By business reporter Michael Janda

Updated Wed 23 Apr 2014

Petrol prices. Photo: Petrol price rises were one of the biggest contributors to inflation. (ABC Radio)

Inflation has remained within the Reserve Bank's 2-3 per cent target, taking pressure off the RBA to consider early rate rises.

Economist forecasts had centred on a consumer price rise of 3.2 per cent in the year to the end of March, but the Bureau of Statistics figures show inflation was 2.9 per cent over that period.

Prices rose just 0.6 per cent in the quarter, below an expected 0.8 per cent, with much of the increase due to seasonal factors and volatile price movements.

Tobacco prices jumped 6.7 per cent in the March quarter, with an increase in excise.

Fuel prices rose 4.1 per cent as a short-lived dip in the Australian dollar combined with rising international petroleum prices to push the pump price higher.

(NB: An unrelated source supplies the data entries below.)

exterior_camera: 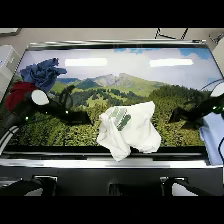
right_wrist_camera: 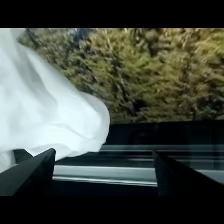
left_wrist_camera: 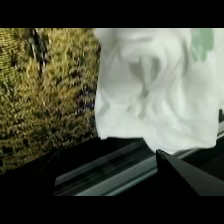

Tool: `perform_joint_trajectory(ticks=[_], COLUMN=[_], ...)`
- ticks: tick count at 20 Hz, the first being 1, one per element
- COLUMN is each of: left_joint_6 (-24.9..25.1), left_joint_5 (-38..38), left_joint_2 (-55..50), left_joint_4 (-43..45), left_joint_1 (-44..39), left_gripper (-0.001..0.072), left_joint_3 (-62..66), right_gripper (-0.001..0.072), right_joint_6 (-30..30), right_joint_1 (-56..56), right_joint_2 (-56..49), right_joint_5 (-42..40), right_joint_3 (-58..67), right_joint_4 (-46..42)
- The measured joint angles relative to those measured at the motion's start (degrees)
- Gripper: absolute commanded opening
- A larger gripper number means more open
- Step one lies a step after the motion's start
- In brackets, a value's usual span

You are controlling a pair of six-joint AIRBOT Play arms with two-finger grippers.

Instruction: Fold the clothes and pants, and hang the long-sleeved shirts on hangers.

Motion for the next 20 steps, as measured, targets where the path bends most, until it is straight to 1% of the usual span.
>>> perform_joint_trajectory(ticks=[2,6,9,14,15,16,18,19,20], left_joint_6=[2.58,6.84,7.3,7.37,7.41,7.43,7.43,7.41,7.34], left_joint_5=[2.25,11.37,17.57,26.08,27.65,29.16,32.17,33.92,35.58], left_joint_2=[0.28,0.37,-0.9,-5.42,-6.19,-6.84,-7.76,-8.04,-8.28], left_joint_4=[-5.95,-18.88,-24.22,-33.38,-35.06,-36.83,-39.36,-40.5,-41.05], left_joint_1=[-2.69,-11.74,-18.45,-25.68,-26.82,-28.02,-30.03,-30.8,-31.36], left_gripper=[0.0715,0.0714,0.0714,0.0707,0.0609,0.0532,0.0464,0.0316,0.02], left_joint_3=[-7.41,-17.59,-20.44,-21.75,-21.84,-21.88,-21.99,-21.99,-22.05], right_gripper=[0.0709,0.0709,0.0708,0.0709,0.0708,0.0708,0.0707,0.0703,0.0682], right_joint_6=[-0.94,-2.16,-3.26,-4.92,-5.18,-5.33,-5.6,-5.77,-5.79], right_joint_1=[0.0,0.0,0.0,0.0,0.0,0.0,-0.02,-0.02,-0.02], right_joint_2=[-0.17,-0.26,-0.26,-0.46,-0.61,-0.74,-0.94,-1.03,-1.05], right_joint_5=[-1.31,-5.33,-8.57,-12.59,-13.18,-13.64,-14.03,-14.21,-14.47], right_joint_3=[-6.05,-14.01,-17.14,-20.41,-20.87,-21.35,-22.12,-22.56,-23.06], right_joint_4=[0.68,3.13,6.38,10.4,10.73,10.99,11.74,12.28,12.94])
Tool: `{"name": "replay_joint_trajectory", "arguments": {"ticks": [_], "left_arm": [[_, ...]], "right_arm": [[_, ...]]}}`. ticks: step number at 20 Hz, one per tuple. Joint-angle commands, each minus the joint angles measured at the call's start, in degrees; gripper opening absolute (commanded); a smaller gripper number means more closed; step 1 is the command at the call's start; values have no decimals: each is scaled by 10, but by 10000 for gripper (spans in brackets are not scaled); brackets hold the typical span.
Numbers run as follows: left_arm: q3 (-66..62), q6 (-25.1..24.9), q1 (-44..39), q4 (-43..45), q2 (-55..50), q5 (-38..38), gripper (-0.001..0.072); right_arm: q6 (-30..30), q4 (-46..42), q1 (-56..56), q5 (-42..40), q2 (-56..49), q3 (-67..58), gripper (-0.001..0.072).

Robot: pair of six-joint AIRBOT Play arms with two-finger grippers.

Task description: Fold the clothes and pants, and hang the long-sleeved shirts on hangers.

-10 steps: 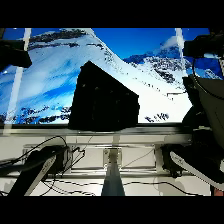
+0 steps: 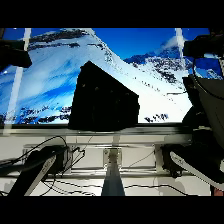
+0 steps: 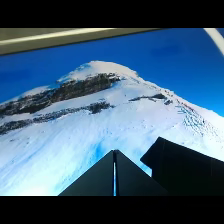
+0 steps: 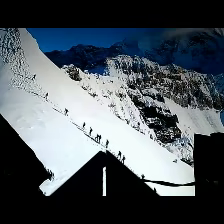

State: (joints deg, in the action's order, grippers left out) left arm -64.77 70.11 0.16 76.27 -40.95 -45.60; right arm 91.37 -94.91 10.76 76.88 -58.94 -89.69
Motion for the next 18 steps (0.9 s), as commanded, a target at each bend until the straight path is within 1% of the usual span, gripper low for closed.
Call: {"name": "replay_joint_trajectory", "arguments": {"ticks": [1,4,5,6,8,9,11,13,14,16,18], "left_arm": [[0,0,1,0,0,0,22],[0,0,0,0,0,0,21],[0,0,0,0,0,0,21],[0,0,0,0,0,0,22],[0,3,0,0,0,0,22],[0,3,0,-5,0,0,21],[0,2,0,-24,1,0,21],[0,2,-1,-49,1,0,21],[0,2,0,-60,1,0,21],[0,2,-1,-65,1,0,22],[0,2,0,-65,1,0,22]], "right_arm": [[0,0,0,0,0,0,40],[0,0,0,-18,0,0,40],[0,-9,-1,-30,0,0,41],[0,-35,-1,-25,0,0,40],[0,-101,-12,9,-1,3,40],[-1,-117,-29,29,-1,10,40],[-30,-111,-80,88,-1,46,39],[-110,-57,-136,152,-1,110,39],[-139,0,-163,173,0,151,39],[-183,166,-207,177,6,256,39],[-232,301,-216,161,6,361,39]]}}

Secondary (6 per cent) and tertiary (4.3 per cent) education both recorded strong seasonal rises, with fees lifted for the start of the new academic year.

Medical and hospital products rose 1.9 per cent and pharmaceutical goods increased 6.1 per cent, with the hike in drug prices largely due to seasonal factors related to the Federal Government's Pharmaceutical Benefits Scheme.

These price gains were partly offset by a 4.3 per cent fall in furniture prices, a 3.3 per cent decline in the cost of maintaining and repairing vehicles and 2.4 per cent falls in the cost of both domestic and international travel and accommodation.

That left the Reserve Bank's preferred measures of underlying inflation at 0.5 and 0.6 per cent for the quarter, or 2.6 or 2.7 per cent for the year to March, well within the 2-3 per cent target.

CommSec economist Savanth Sebastian says the data show that domestic prices (0.6 per cent) rose faster than the price of imported goods, despite a dip in the Australian dollar for much of the period.

"Policymakers would be more comforted by the deflationary aspect of prices for market-determined services, with prices falling 0.1 per cent in the quarter," he observed in a note on the figures.

"It seems to suggest that the slower and weaker wage growth (which has been part of the economic landscape for the past year) is finally filtering through to a fall in prices for services."

AMP Capital Investors chief economist Shane Oliver says this is likely to give the Reserve Bank breathing room to stay on the sidelines for many months.

"The bottom line is that inflation remains benign, there's no pressure on the Reserve Bank here to quickly raise interest rates," he told Reuters.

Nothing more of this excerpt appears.